|
 |
|
Using Spreadsheets as Oracle Tables
Oracle Tips by Burleson Consulting |
If you are
seeking a easy way to get Oracle data into spreadsheets, see
Excel-DB,
the best way to quickly add Oracle data into Excel spreadsheets.
Also see
Oracle create spreadsheet tips.The advent
of external tables in Oracle9i is exciting because it
allows SQL queries to access any type of flat file, as
if the data were stored inside an Oracle table.
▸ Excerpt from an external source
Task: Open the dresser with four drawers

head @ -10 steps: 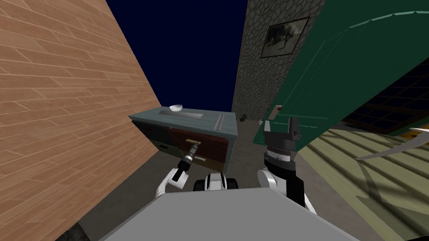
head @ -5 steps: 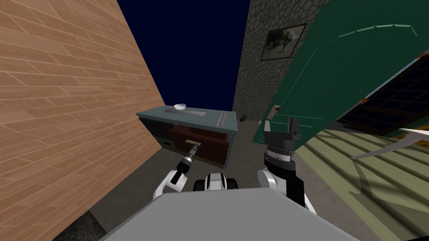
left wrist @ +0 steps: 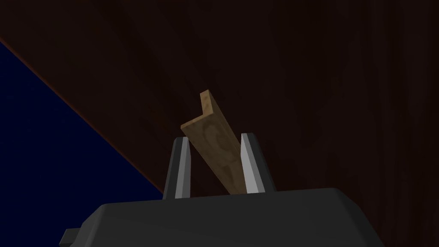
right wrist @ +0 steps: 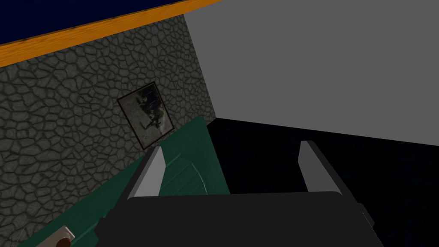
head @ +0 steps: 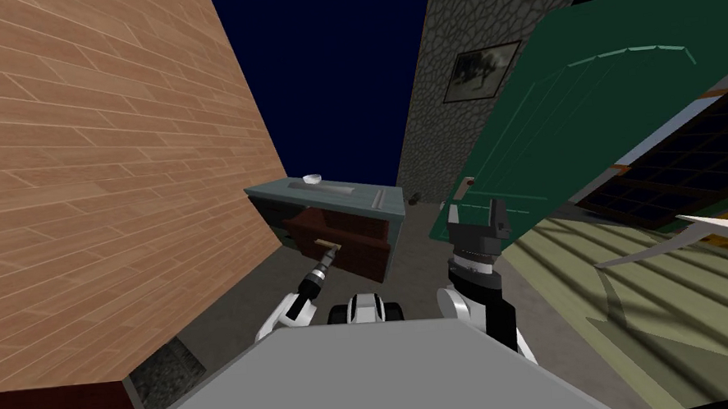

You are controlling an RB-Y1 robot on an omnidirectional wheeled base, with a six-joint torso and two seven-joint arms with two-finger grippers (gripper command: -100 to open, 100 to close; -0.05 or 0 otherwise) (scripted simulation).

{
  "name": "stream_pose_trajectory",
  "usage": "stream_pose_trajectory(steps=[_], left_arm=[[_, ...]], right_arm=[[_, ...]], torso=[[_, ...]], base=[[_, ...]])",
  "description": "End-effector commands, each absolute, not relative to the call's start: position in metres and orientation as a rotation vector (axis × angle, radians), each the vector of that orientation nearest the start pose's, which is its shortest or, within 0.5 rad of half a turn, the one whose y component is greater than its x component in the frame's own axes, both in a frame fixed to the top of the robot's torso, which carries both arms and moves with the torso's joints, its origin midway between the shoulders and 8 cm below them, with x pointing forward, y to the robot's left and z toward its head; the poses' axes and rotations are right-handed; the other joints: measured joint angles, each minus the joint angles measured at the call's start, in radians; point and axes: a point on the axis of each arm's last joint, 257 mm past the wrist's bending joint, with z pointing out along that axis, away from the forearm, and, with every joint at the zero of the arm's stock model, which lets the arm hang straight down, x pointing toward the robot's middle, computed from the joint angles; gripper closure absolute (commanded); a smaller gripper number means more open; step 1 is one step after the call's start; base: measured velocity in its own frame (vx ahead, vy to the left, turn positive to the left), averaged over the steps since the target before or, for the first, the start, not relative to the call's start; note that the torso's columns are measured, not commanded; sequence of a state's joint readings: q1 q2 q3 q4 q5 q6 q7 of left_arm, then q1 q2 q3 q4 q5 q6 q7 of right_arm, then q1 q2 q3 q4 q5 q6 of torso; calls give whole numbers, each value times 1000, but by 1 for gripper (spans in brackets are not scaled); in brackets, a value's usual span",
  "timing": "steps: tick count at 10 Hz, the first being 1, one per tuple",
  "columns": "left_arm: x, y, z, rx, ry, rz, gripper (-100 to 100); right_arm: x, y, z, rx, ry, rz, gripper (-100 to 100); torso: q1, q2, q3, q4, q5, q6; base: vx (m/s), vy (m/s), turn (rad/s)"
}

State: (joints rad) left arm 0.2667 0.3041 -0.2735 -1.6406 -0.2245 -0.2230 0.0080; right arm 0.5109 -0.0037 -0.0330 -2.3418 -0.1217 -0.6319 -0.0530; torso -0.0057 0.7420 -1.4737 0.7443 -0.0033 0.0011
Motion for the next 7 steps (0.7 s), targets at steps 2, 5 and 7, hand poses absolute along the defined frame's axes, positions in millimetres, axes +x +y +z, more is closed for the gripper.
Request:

We?ll
examine some caveats to this new approach,
specifically:
-
The external file must be comma-delimited and
stored on the server as a file with a .csv
extension.
-
External spreadsheets are not good for large
files because the entire file must be reread into
Oracle whenever a change is saved to the
spreadsheet.
-
End users must never reformat the data columns
inside the spreadsheet environment.
As a review, in the last
article we took the following comma-delimited flat
file and accessed it in Oracle9i as an external table.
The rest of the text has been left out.